Jinx: After the last few years, it’s a lot of effort to put it on, and some money as well. I guess there’s no time in my life when it’s particularly quiet but I’ve got a job and I can’t do my job for the few weeks that DV Mission is on because DV Mission takes so much of my energy. For my health and for my sanity, I kind of need to stop. And that should have happened a few years ago really. I don’t get anything out of it, if anything it costs me money. I’ve got a job. It costs me in time, life, I’ll probably die ten years younger for having done ten years DV Mission. Last year I was so prepared to tell everyone that’s it, I’m out, but actually something about the number ten seemed to say well actually I should do the tenth year, I can’t walk away from this nine years in.

I was in a meeting for work and someone was saying, look, the work you do is brilliant. Why aren’t you selling it more, why aren’t you bigging yourself up, why aren’t you going out there and putting it on the line again, getting more and more and more people interested? And I realised that actually it’s something I’m no good at, if there’s one thing I’m weak at it’s actually blowing my own trumpet. I’ve always believed that my actions define who I am so if you look at what DV Mission has done, fantastic, there you go you’ve done it, I rest my case.

My natural strength is to develop an idea to a point where it’s working really well, my weakness is to take that idea to the next level where you’ve got to sell out of it. DV Mission has never been about money, no cash prizes ever, up until today. Teams get in for free, literally, everything. It’s cost me money just so that money is not part of it. And I realise that if you’ve got to grow it it’s got to be about money and you’ve actually got to sit and go I’m fucking brilliant, this is fucking brilliant, listen to me. Give me the money. And that’s what I’m no good at. So actually now is a perfect time for me to walk away with my ethics and someone with less of a hoity nose than me to actually do justice to the idea and take it to more people.

DV Mission: So that’s a great legacy. Obviously you’re going to let go of it and that’s quite a difficult thing to do when it’s your baby in a way.
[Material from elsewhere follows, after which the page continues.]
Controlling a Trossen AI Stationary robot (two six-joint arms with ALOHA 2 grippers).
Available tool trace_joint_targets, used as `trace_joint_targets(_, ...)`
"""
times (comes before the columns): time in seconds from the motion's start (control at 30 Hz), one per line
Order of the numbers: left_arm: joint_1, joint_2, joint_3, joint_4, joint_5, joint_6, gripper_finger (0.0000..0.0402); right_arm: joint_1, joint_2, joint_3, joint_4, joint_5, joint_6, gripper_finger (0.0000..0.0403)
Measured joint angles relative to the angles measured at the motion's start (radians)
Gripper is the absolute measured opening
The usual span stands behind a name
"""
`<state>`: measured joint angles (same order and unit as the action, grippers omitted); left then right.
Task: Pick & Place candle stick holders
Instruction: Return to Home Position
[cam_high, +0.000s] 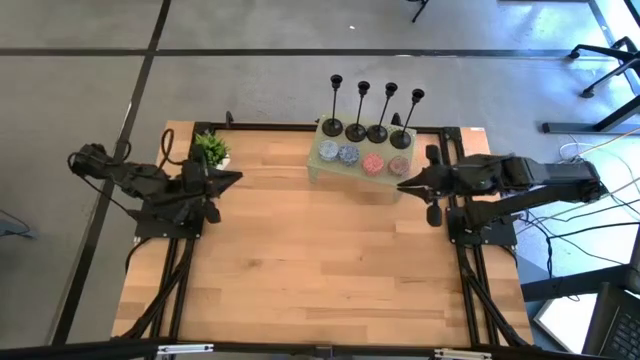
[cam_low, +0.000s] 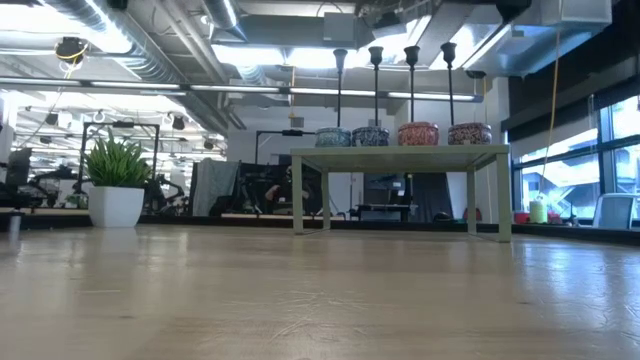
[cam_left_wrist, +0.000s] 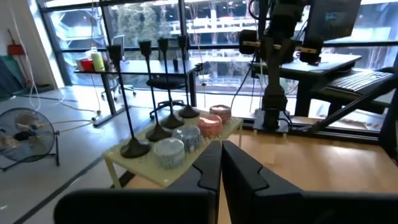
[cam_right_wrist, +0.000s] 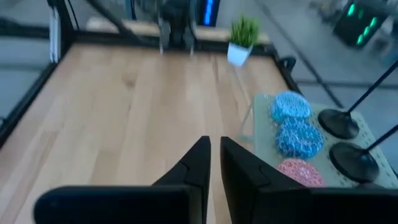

But you know, you’ll still be around. Do you have a kind of vision for what might happen now?

Jinx: On YouTube there are over 150 films, some of them are stunning. Moments of pure genius, moments that will make you cry, there are films that will make you laugh out loud, there was absolutely genius amongst them. I think the YouTube’s had about 30,000 views so you know it kind of gets out there. But actually those good films need to be shown at a national or international level.

I could pick five films now off the top of my head which stand up in their own right without even saying they were made in 48 hours. If you had six months to write it and six months to shoot it and you came up with that, it would still be an amazing film. And those should be seen. There should be a big cinema in London with industry people who just get to see five two minute films who walk away and to be going that was fucking brilliant.

It’s not necessarily about DV Mission, it’s about the teams. Broken Bricks who two years ago gate crashed DV Mission. They’d never filled out the application form, they never let me know they were entering. There’s a start line, there’s loads of people there, I didn’t spot them. So it was only at the finish line when 20 teams had entered, 20 teams had finished, and then another team walked through the door with a finished film. So, who are you guys? Oh, we’re Broken Bricks. Well you could have let me know you were going to enter. People have been booked to this since May. And their film was brilliant, absolutely brilliant, and it was so funny, such a talented bunch. And last year again another amazing film. They’re set up as a comedy film making bunch. Their break is when their film gets shown in a London cinema to those industry bods. Whoever is sat in that audience they’re going to be racing to get to Broken Bricks to sign them up. And that should be happening.

Jinx Prowse was speaking to Roy Hanney.